を調査しており、1932年10月の調査結果の報告を前に、この時期には既に報告書の作成を完了している。

当時の国際世論では「満洲国は日本の傀儡政権である」という見方が大勢を占めており、国際連盟も満洲国を承認しない公算が大きかった。そのため、機先を制して日本が満洲国の存在を公式に認めることで、国際世論へのアピールを狙ったものであった。

議定書全文(現代口語訳)[編集]

日本は、満洲国が住民の意思で成立した独立の国家である事を確認した。また満洲国は、これまで中華民国が諸外国と結んでいた条約・協定を可能な限り満洲国にも適用する事を宣言した。そのため日本政府と満洲国政府は、日満両国の「良い隣人」としての関係をより強め、お互いにその領土権を尊重し、東洋の平和を確保しようと、次のように協定する。

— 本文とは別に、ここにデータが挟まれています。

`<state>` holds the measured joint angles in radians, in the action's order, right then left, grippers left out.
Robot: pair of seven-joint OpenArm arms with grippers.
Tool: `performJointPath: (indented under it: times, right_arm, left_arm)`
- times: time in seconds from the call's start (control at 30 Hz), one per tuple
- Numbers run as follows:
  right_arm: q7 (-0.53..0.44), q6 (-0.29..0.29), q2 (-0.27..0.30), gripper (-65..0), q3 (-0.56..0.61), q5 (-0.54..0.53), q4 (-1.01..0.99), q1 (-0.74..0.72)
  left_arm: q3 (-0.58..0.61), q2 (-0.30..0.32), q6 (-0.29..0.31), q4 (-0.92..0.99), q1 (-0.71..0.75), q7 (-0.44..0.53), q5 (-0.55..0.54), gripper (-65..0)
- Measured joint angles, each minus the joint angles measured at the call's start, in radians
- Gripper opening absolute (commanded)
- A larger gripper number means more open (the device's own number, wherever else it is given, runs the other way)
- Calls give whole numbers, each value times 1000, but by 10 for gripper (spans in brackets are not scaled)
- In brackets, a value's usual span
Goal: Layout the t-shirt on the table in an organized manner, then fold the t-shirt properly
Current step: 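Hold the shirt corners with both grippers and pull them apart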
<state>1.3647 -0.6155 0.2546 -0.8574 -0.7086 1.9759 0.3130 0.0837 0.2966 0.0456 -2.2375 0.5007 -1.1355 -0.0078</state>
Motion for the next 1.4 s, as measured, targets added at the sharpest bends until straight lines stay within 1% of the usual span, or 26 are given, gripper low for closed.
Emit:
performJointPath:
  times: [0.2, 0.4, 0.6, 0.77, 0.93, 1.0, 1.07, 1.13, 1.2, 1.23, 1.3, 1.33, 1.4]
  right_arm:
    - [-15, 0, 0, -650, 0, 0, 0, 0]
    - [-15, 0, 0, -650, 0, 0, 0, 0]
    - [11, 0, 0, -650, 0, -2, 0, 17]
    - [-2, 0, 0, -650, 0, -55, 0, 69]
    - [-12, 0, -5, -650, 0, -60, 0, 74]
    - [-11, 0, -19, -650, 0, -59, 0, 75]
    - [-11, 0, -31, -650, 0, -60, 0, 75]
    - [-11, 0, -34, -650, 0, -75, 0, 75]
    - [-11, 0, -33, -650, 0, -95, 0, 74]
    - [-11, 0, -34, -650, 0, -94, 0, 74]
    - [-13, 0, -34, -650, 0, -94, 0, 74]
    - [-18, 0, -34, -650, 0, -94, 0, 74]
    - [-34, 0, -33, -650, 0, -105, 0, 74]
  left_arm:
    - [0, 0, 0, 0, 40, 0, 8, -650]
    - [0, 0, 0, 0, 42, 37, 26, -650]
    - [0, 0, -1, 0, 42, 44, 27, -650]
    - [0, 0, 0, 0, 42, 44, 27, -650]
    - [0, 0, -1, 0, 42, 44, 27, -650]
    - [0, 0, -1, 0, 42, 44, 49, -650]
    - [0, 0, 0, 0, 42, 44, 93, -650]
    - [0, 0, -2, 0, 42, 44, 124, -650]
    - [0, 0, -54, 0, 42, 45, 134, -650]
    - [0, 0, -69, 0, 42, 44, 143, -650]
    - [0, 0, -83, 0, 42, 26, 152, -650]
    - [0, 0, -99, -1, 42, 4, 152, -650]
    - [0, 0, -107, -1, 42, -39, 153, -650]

  1. 満洲国は満洲国領域内で、将来日満両国間で個別の条約を締結しない限り、従来日本国と日本国民が中華民国との間で締結した条約・協定・その他の取り決めや公私の契約によって得ていた全ての権利利益を認め、これを尊重する。
  2. 日本国と満洲国の一方の領土や治安に対する脅威は、同時にもう一方の平穏に対する脅威であるという事実を認識し、両国は共同で国家の防衛に当たるべきである事を約束する。このため、日本軍は満洲国内に駐屯する事とする。

本議定書は署名の日から効力を生じる。

本議定書は日本語文・中国語文で2通作成し、日本語文と中国語文とで解釈が異なる場合には、日本語文の文面で解釈することとする。

以上の証拠として次の名の者は、各本国政府から正当な委任を受けて、本議定書に署名調印する。

昭和7年9月15日すなわち大同元年9月15日新京においてこれを作成する。